● How to complete this task:
An exact copy of the records is needed; please leave the images out.
[Extracted records — start]
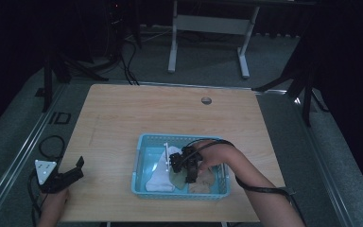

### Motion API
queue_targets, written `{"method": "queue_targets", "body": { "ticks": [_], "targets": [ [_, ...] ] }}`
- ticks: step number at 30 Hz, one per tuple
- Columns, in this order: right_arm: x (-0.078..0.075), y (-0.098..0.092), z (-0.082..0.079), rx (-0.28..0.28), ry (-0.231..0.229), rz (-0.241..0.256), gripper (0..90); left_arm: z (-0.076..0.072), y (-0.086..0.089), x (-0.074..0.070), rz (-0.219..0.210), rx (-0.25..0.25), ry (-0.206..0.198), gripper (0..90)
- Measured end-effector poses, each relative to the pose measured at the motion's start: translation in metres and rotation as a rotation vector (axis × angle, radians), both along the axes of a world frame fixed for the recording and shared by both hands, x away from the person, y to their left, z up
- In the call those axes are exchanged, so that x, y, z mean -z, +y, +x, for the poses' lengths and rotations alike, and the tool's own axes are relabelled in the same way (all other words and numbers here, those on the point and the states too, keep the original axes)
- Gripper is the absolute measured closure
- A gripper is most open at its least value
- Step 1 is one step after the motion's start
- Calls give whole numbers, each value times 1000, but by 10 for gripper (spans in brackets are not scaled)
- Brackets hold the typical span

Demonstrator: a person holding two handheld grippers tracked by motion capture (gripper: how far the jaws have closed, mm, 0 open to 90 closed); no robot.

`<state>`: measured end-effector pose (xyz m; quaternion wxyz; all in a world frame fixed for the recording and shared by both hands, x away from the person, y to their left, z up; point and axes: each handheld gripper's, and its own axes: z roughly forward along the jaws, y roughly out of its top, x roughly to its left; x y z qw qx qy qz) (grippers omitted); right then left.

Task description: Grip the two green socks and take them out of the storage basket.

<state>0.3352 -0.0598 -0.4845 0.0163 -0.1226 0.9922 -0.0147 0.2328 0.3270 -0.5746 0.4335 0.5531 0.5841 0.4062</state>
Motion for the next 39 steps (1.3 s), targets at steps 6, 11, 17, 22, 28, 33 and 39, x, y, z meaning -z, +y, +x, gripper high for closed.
{"method": "queue_targets", "body": {
  "ticks": [6, 11, 17, 22, 28, 33, 39],
  "targets": [
    [13, 6, -4, 21, -35, -47, 503, 0, 0, 0, -3, 0, 2, 7],
    [13, 10, -2, 65, -66, -46, 558, 0, 0, 0, -3, -1, 5, 7],
    [12, 14, -2, 91, -61, -39, 818, 1, 0, 0, -5, -6, 7, 7],
    [-3, 18, -4, 96, -76, 7, 872, 1, 0, 0, -5, -6, 7, 7],
    [-27, 17, -7, 87, -83, 38, 878, 1, 1, 0, -6, -7, 8, 7],
    [-48, 12, -7, 96, -117, 65, 878, 1, 1, 0, -6, -8, 9, 7],
    [-77, 0, -9, 123, -150, 99, 878, 1, 1, 0, -7, -9, 10, 7]
  ]
}}
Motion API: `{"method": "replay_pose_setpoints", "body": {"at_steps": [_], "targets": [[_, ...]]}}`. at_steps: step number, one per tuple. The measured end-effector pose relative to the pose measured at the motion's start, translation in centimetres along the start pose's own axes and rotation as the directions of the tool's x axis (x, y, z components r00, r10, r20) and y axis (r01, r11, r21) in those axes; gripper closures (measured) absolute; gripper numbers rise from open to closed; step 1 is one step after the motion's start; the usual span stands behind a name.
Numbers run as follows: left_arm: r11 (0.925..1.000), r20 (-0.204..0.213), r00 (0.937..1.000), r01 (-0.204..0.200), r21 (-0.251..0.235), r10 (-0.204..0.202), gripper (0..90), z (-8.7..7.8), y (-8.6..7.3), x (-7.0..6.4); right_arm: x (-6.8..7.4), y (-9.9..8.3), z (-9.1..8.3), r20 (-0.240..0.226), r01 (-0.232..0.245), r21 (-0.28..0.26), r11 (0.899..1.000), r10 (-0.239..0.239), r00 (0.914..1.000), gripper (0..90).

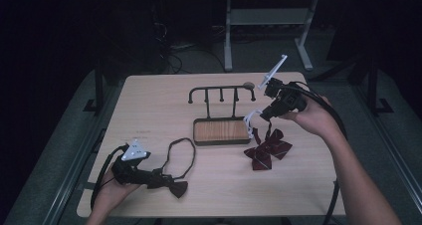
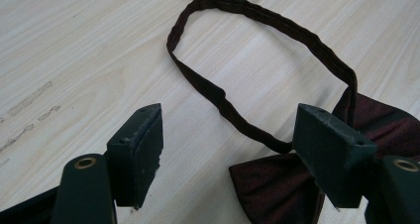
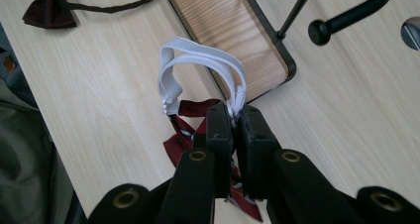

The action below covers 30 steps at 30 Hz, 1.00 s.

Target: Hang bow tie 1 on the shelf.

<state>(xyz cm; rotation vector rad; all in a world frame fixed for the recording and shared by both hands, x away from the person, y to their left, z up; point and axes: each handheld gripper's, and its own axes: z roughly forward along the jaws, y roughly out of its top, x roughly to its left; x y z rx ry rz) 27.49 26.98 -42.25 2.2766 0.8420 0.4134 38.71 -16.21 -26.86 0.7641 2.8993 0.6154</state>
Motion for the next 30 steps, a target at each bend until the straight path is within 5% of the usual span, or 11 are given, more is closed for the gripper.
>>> {"method": "replay_pose_setpoints", "body": {"at_steps": [17, 30], "targets": [[1.0000, -0.001, 1.0000, 0.001, 0.001, -0.001, 28.3, -0.1, -0.1, -0.1, -0.6, 1.5, -0.6, 0.006, 0.002, 0.000, 1.000, -0.002, 1.0000, 84.6], [1.0000, 0.003, 1.0000, -0.002, 0.006, 0.002, 28.3, -0.1, -0.2, -0.1, -2.9, 2.7, -0.6, 0.027, -0.054, 0.009, 0.999, 0.053, 0.9982, 84.6]]}}
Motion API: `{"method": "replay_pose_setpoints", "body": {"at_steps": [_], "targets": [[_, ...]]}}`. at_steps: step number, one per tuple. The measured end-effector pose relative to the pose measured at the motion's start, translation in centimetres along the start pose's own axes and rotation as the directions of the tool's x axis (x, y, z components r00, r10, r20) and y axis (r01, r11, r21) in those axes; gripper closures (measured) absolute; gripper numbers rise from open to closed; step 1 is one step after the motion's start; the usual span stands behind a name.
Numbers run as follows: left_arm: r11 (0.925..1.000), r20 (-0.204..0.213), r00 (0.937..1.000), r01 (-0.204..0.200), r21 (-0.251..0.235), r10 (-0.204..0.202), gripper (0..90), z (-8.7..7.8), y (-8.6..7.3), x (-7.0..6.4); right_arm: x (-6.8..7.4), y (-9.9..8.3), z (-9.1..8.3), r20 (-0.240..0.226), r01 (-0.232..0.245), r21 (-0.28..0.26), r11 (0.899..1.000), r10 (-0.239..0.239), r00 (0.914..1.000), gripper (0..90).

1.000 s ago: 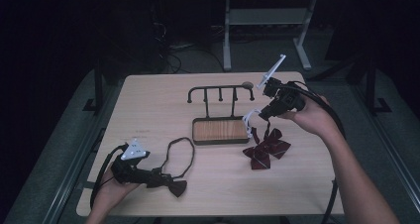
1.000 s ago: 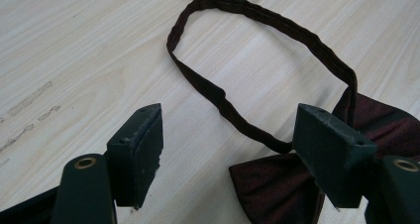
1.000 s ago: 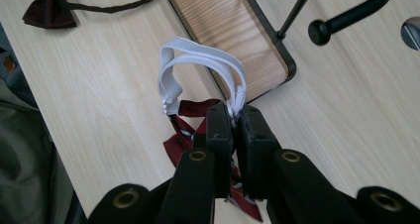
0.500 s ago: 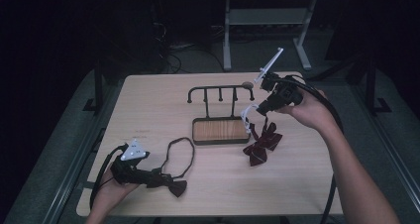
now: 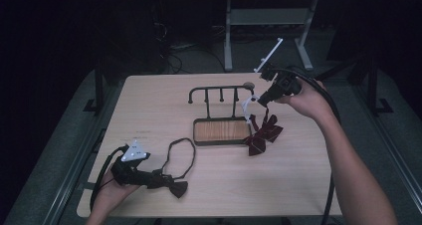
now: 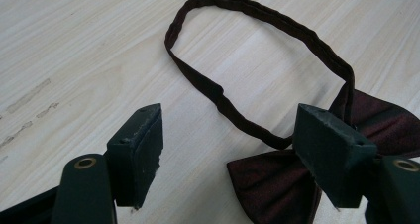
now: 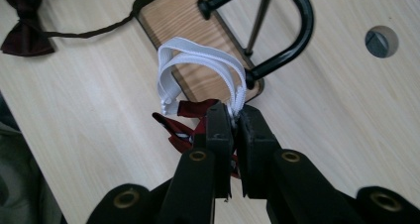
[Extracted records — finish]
● Response:
### Motion API
queue_targets, written `{"method": "queue_targets", "body": { "ticks": [_], "targets": [ [_, ...] ] }}`
- ticks: step number at 30 Hz, one per tuple
- Columns, in this order: right_arm: x (-0.078..0.075), y (-0.098..0.092), z (-0.082..0.079), rx (-0.28..0.28), ry (-0.231..0.229), rz (-0.241..0.256), gripper (0..90); left_arm: z (-0.076..0.072), y (-0.086..0.089), x (-0.074..0.070), rz (-0.219..0.210), rx (-0.25..0.25), ry (-0.206..0.198), gripper (0..90)
- Measured end-effector poses, each relative to the pose measured at the motion's start: translation in metres and rotation as a rotation vector (axis × angle, radians), both along the axes of a world frame fixed for the recording and shared by both hands, x away from the person, y to their left, z up
- In the call those axes are exchanged, so that x, y, z mean -z, +y, +x, for the poses' lengths and rotations alike, and the tool's own axes are relabelled in the same way (all other words and numbers here, those on the point and the states too, keep the original axes)
- Gripper is the absolute measured closure
- A gripper is most open at its least value
- Step 1 is one step after the motion's start
- Calls give whole numbers, each value times 1000, but by 10 for gripper (spans in brackets are not scaled)
- Brackets hold the typical span

Demonstrator: a person holding two handheld grippers tracked by motion capture (gripper: how far the jaws have closed, mm, 0 open to 90 closed); no robot.

`<state>`: measured end-effector pose (xyz m; quaternion wxyz; all in a world frame fixed for the recording and shared by both hands, x away from the person, y to their left, z up; point and axes: each handheld gripper's, and its own axes: z roughly forward along the jaws, y roughly out of its top, x roughly to its left; x y z qw qx qy qz) (grippers omitted); right then left.

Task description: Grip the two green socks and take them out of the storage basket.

<state>0.3352 -0.0598 -0.4845 0.0163 -0.1226 0.9922 -0.0147 0.2328 0.3270 -0.5746 0.4335 0.5531 0.5841 0.4062</state>
Motion for the next 39 steps (1.3 s), targets at steps 6, 11, 17, 22, 28, 33 and 39, x, y, z meaning -z, +y, +x, gripper high for closed.
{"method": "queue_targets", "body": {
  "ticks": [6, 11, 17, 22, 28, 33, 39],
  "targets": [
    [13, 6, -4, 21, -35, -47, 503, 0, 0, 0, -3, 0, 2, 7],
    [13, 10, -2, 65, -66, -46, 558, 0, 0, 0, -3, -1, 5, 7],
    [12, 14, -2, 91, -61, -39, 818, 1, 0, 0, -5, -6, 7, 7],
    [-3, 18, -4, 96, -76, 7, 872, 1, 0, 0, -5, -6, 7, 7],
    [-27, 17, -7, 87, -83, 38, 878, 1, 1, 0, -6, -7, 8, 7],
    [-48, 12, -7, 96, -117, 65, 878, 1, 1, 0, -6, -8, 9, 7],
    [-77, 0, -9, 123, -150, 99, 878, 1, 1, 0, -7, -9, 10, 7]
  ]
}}
Motion API: `{"method": "replay_pose_setpoints", "body": {"at_steps": [_], "targets": [[_, ...]]}}`. at_steps: step number, one per tuple. The measured end-effector pose relative to the pose measured at the motion's start, translation in centimetres along the start pose's own axes and rotation as the directions of the tool's x axis (x, y, z components r00, r10, r20) and y axis (r01, r11, r21) in those axes; gripper closures (measured) absolute; gripper numbers rise from open to closed; step 1 is one step after the motion's start; the usual span stands behind a name.
Numbers run as follows: left_arm: r11 (0.925..1.000), r20 (-0.204..0.213), r00 (0.937..1.000), r01 (-0.204..0.200), r21 (-0.251..0.235), r10 (-0.204..0.202), gripper (0..90), z (-8.7..7.8), y (-8.6..7.3), x (-7.0..6.4); right_arm: x (-6.8..7.4), y (-9.9..8.3), z (-9.1..8.3), r20 (-0.240..0.226), r01 (-0.232..0.245), r21 (-0.28..0.26), r11 (0.899..1.000), r10 (-0.239..0.239), r00 (0.914..1.000), gripper (0..90).


The action below covers 30 steps at 30 Hz, 1.00 s.

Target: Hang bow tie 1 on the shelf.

<state>(xyz cm; rotation vector rad; all in a world frame fixed for the recording and shared by both hands, x away from the person, y to their left, z up; point and axes: each handheld gripper's, and its own axes: z roughly forward along the jaws, y roughly out of its top, x roughly to its left; x y z rx ry rz) 27.49 26.98 -42.25 2.2766 0.8420 0.4134 38.71 -16.21 -26.86 0.7641 2.8993 0.6154</state>
Motion for the next 30 steps, a target at each bend until the straight path is within 5% of the usual span, or 11 are given, more is closed for the gripper.
>>> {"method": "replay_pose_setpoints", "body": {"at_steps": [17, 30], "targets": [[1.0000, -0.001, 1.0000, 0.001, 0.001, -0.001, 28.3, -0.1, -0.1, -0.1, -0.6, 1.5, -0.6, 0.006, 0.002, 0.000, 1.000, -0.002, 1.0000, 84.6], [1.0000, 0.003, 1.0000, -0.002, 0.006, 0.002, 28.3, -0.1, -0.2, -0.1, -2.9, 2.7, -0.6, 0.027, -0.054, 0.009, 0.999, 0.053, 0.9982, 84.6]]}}
Motion API: `{"method": "replay_pose_setpoints", "body": {"at_steps": [_], "targets": [[_, ...]]}}`. at_steps: step number, one per tuple. The measured end-effector pose relative to the pose measured at the motion's start, translation in centimetres along the start pose's own axes and rotation as the directions of the tool's x axis (x, y, z components r00, r10, r20) and y axis (r01, r11, r21) in those axes; gripper closures (measured) absolute; gripper numbers rise from open to closed; step 1 is one step after the motion's start; the usual span stands behind a name.
Numbers run as follows: left_arm: r11 (0.925..1.000), r20 (-0.204..0.213), r00 (0.937..1.000), r01 (-0.204..0.200), r21 (-0.251..0.235), r10 (-0.204..0.202), gripper (0..90), z (-8.7..7.8), y (-8.6..7.3), x (-7.0..6.4); right_arm: x (-6.8..7.4), y (-9.9..8.3), z (-9.1..8.3), r20 (-0.240..0.226), r01 (-0.232..0.245), r21 (-0.28..0.26), r11 (0.899..1.000), r10 (-0.239..0.239), r00 (0.914..1.000), gripper (0..90).

1.000 s ago: 
1.000 s ago: 
1.000 s ago: 
0.500 s ago: 
now: 
now: 
now: 

That completes the answer, and no more is expected.